[Task brief]: Quote word for word the lines below, beginning with the first and ending with the one that has "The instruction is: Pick". Drop the pictures.

[Material shown]:
◇ ◇ ◇ ◇ ◇

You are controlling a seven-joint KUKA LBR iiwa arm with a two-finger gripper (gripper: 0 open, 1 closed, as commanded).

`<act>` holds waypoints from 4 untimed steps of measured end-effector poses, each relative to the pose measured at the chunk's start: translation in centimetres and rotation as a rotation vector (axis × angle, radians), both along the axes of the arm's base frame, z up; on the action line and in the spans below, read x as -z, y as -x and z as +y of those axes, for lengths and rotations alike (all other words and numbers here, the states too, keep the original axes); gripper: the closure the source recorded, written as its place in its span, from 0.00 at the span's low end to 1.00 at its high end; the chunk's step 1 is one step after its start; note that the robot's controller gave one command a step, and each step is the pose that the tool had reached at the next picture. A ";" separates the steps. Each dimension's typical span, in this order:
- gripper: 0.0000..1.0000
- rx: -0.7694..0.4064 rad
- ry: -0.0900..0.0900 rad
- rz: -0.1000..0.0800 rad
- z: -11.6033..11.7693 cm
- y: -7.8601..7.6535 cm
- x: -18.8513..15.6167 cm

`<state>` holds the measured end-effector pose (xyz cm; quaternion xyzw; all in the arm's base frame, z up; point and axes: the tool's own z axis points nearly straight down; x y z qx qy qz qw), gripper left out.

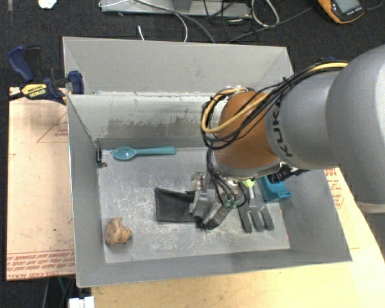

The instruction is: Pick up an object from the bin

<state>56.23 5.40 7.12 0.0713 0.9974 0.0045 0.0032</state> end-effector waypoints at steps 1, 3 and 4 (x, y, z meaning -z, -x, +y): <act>1.00 0.000 0.000 0.000 0.0 0.0 0.0; 1.00 0.043 -0.001 0.002 -0.1 -0.6 -10.6; 1.00 0.045 -0.001 0.008 1.6 0.4 -15.7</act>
Offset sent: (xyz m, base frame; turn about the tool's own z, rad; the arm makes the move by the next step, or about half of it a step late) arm 0.0045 0.0043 0.1327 -0.0257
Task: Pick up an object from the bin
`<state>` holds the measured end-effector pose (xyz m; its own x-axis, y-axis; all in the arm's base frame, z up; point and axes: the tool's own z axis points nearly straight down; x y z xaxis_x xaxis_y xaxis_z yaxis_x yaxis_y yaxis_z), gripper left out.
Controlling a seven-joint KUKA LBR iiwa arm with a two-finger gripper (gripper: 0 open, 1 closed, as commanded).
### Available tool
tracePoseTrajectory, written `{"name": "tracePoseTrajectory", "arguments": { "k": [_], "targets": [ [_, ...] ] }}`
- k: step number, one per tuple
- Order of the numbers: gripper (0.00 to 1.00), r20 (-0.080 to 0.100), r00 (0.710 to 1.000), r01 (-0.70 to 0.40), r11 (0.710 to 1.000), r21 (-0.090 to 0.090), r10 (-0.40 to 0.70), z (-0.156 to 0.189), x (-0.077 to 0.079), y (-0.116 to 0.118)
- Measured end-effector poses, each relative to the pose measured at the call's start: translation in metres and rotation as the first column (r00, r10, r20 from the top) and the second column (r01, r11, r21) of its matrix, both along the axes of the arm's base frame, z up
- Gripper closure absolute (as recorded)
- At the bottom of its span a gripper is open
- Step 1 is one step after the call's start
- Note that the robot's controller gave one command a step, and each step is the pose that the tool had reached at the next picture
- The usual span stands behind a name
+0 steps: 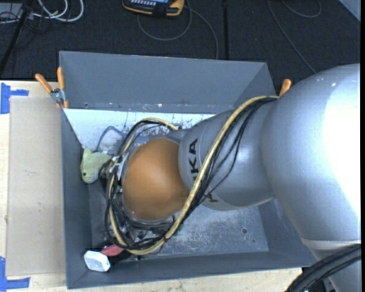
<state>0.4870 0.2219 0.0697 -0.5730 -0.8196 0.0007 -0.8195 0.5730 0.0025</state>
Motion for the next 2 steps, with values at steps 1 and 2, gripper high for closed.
{"name": "tracePoseTrajectory", "arguments": {
  "k": [1, 2],
  "targets": [
    [1.0, 0.0, 1.0, 0.001, 1.0, 0.0, -0.001, 0.0, 0.0, 0.0],
    [1.0, -0.008, 1.0, -0.007, 1.0, -0.003, 0.007, 0.046, -0.007, 0.002]
  ]
}}
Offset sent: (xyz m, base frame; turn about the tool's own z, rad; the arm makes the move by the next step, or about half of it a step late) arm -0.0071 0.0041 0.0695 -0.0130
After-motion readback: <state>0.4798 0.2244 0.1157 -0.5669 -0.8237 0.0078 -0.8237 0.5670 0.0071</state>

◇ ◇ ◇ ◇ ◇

[Response below]:
You are controlling a seven-joint KUKA LBR iiwa arm with a two-finger gripper (gripper: 0 open, 1 closed, as commanded).

`<act>` holds waypoints from 4 untimed steps of measured end-effector poses, each relative to the pose measured at the chunk's start: translation in centimetres and rotation as a rotation vector (axis × angle, radians), both along the axes of the arm's base frame, z up; on the action line and in the spans below, read x as -z, y as -x and z as +y of those axes, for lengths and rotations alike (all other words and numbers here, the states too, keep the original axes); gripper: the closure the source recorded, written as its place in its span, from 0.00 at the span's low end to 1.00 at its high end; the chunk's step 1 is one step after its start; note that the robot's controller gave one command a step, and each step is the pose that the tool had reached at the next picture. A ";" separates the steps. Each dimension's typical span, in this order:
- gripper: 0.0000..1.0000
- rx: -0.7694..0.4064 rad
- ry: -0.0900..0.0900 rad
- rz: -0.1000..0.0800 rad
- z: -11.6033..11.7693 cm
- y: -7.8601..7.6535 cm
- x: -18.8513..15.6167 cm

`<state>` holds the measured end-effector pose (xyz cm; quaternion xyzw; all in the arm's base frame, z up; point and axes: the tool's own z axis points nearly straight down; x y z qx qy qz qw), gripper left out.


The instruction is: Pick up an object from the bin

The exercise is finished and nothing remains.